Look through the entries below and report every line that has "blue".

■ ■ ■

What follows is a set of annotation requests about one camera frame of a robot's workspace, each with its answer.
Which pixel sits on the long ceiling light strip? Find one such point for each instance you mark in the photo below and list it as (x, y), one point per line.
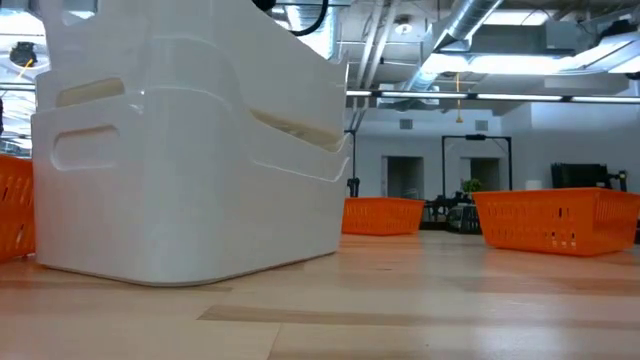
(500, 96)

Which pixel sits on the black background stand pole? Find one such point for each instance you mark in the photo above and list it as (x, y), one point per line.
(354, 165)

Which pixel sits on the black ceiling camera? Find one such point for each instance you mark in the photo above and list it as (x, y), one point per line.
(22, 52)

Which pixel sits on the silver ceiling duct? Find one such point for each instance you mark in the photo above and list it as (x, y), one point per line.
(465, 20)

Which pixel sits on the white plastic basket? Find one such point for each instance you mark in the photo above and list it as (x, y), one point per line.
(300, 157)
(200, 30)
(175, 225)

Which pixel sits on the orange plastic mesh basket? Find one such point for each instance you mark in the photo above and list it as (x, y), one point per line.
(555, 222)
(382, 217)
(15, 210)

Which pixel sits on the black background monitor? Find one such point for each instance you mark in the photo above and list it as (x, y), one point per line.
(580, 176)

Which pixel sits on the green potted plant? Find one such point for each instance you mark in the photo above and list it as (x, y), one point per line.
(471, 186)

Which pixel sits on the black background rig frame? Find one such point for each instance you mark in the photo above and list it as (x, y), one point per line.
(443, 165)

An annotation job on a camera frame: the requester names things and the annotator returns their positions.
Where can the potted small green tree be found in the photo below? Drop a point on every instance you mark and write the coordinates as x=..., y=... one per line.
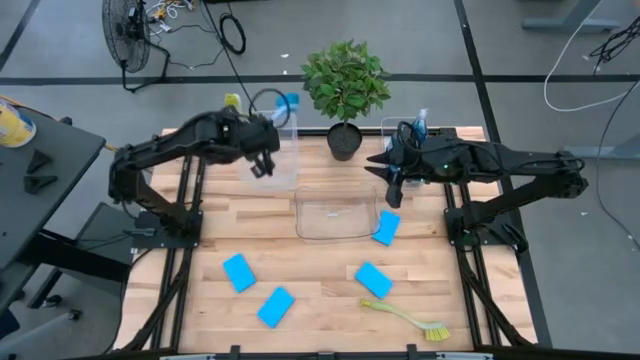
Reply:
x=345, y=80

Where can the yellow-green dish brush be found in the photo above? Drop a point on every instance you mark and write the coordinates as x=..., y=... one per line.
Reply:
x=232, y=102
x=435, y=331

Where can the blue spray bottle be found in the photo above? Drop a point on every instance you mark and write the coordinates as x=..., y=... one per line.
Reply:
x=420, y=127

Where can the dark grey desk shelf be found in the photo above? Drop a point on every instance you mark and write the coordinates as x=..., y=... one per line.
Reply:
x=107, y=225

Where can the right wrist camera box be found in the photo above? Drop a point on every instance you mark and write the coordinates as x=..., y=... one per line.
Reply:
x=394, y=196

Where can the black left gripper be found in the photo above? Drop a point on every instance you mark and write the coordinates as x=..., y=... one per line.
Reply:
x=252, y=137

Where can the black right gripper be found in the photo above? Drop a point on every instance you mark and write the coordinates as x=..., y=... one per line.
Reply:
x=425, y=162

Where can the clear rectangular plastic bin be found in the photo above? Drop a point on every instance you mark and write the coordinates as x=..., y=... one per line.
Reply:
x=387, y=122

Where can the blue dish brush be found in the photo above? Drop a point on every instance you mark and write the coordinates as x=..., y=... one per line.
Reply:
x=292, y=99

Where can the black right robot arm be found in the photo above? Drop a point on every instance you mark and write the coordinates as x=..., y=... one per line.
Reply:
x=525, y=167

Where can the dark grey desk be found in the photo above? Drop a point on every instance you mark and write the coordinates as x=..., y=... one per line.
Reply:
x=50, y=210

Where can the tall clear plastic bin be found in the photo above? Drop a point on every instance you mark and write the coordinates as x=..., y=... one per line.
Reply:
x=285, y=165

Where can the blue sponge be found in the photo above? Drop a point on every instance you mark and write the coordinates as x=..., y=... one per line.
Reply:
x=375, y=282
x=239, y=273
x=276, y=307
x=387, y=228

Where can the yellow wipes canister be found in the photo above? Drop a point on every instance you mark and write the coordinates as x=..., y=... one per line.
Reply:
x=15, y=127

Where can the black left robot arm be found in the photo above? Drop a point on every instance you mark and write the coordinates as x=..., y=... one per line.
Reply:
x=165, y=150

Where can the black floor fan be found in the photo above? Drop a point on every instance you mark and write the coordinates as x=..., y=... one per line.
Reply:
x=126, y=35

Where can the silver aluminium bracket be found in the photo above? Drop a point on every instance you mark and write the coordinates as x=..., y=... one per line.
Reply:
x=462, y=356
x=187, y=357

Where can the grey desk foot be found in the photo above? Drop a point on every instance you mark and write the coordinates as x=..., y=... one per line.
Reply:
x=570, y=23

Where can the black aluminium table frame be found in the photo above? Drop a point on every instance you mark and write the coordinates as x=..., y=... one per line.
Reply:
x=448, y=133

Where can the black triangular plastic part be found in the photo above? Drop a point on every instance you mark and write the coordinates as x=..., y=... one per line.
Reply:
x=37, y=184
x=39, y=162

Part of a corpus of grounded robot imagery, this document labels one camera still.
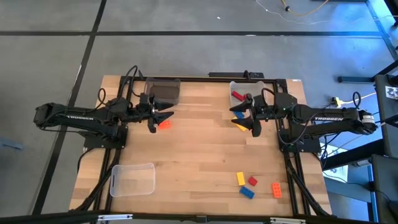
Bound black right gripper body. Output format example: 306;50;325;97
245;93;278;138

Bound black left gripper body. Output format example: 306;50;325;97
126;95;157;134

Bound clear grey plastic bin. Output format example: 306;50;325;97
144;77;182;105

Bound white plastic bin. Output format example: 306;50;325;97
229;80;268;108

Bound black bar on table edge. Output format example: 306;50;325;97
208;70;265;79

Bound black diagonal beam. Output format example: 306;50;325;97
322;139;384;171

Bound black floor stand leg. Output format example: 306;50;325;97
337;58;398;84

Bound black and white tag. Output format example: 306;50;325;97
384;86;398;100

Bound black overhead crossbeam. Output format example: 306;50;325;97
0;210;398;224

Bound black table frame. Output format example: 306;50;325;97
70;75;333;218

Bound thin white floor cable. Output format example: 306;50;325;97
255;0;330;25

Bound white power cable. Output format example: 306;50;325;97
340;91;377;105

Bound yellow floor cable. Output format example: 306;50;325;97
280;0;330;17

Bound silver metal bracket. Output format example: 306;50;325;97
97;213;134;222
269;217;307;224

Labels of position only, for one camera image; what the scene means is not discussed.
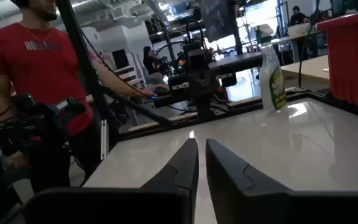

■ ■ ■

| Response to the task |
Where can the blue spray bottle be found in the photo above? Drop a point on every instance you mark and write the coordinates as x=..., y=... one per line.
Where can the blue dish brush be found in the photo above? Drop a point on every instance you mark and write the coordinates as x=..., y=... one per line.
Where can the blue sponge be found in the photo above? Drop a point on every instance you mark and write the coordinates as x=..., y=... one per line.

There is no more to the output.